/RuleChef

Translates a high-level declarative description of a simplification rule for Ghidra's decompiler into the C++ code that is required for the decompiler to apply the rule.

Primary LanguagePython

RuleChef

Translates a high-level declarative description of a simplification rule for Ghidra's decompiler into the C++ code that is required for the decompiler to apply the rule.

Usage

python rulechef.py /path/to/example.txt

Syntax

The syntax to define these simplification rules is a work in progress that has been largely inspired by the Statix language used in Spoofax. The syntax is designed in a way that is hopefully intuitive and clear.

Example

SignBitExtract:
    INT_RIGHT(x, |x| * 8 - 1) :- {
        x = INT_OR(y, INT_MULT(y, -1:|y|))
    }
    => INT_ZEXT(INT_NOTEQUAL(y, 0:|y|))

Structure

A specification file is just a text file containing a description of a single rule. This description starts with the name of the rule, which can contain lower- and uppercase characters, as well as digits and underscores ([A-Za-z0-9_]+). A colon separates the rule name from the rule itself, which consists of three parts.

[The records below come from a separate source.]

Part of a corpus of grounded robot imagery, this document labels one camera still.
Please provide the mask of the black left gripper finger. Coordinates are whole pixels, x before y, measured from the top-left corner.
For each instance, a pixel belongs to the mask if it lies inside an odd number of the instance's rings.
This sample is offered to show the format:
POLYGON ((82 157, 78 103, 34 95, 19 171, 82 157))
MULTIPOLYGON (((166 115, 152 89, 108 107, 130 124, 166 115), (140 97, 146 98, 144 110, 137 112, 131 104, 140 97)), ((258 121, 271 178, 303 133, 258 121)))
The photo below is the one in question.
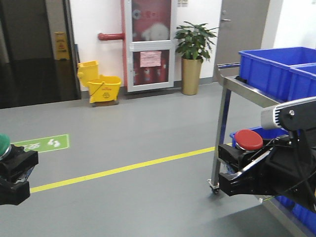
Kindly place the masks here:
POLYGON ((0 204, 19 205, 30 197, 30 183, 23 181, 11 183, 0 179, 0 204))
POLYGON ((24 151, 24 147, 10 145, 0 156, 0 177, 10 183, 27 181, 39 163, 37 151, 24 151))

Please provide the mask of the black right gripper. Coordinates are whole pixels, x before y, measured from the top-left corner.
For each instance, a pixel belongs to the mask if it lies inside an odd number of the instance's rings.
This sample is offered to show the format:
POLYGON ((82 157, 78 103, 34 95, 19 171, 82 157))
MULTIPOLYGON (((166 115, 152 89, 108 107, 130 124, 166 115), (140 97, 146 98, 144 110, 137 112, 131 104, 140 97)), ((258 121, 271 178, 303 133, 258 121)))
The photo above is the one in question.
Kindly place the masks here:
POLYGON ((218 156, 233 173, 219 173, 219 187, 228 196, 285 196, 311 212, 316 211, 316 137, 301 133, 264 139, 260 149, 247 151, 226 144, 218 146, 218 156), (269 151, 267 156, 248 165, 269 151))

The first part is the matching criterion. This is the PcodeOp that the rule should apply to. Next, the inputs of this PcodeOp are listed using a syntax that resembles the function call syntax. The name of the PcodeOp is the one listed in Ghidra's P-Code Operation Reference. These inputs can be specified to be concrete numbers (both in base 10 or in base 16 with the 0x prefix) or other PcodeOps. Additionally, variables, written as a continuous string of lowercase characters and underscores ([a-z_]+), can be used to represent either a PcodeOp or a constant. In the place of a concrete value, also an expression involving constants might be used. Simple arithmetic operators are supported and can be used to combine constants and variables that represent concrete values. Furthermore, the |<variable>| syntax can be used to refer to the size of the specified variable.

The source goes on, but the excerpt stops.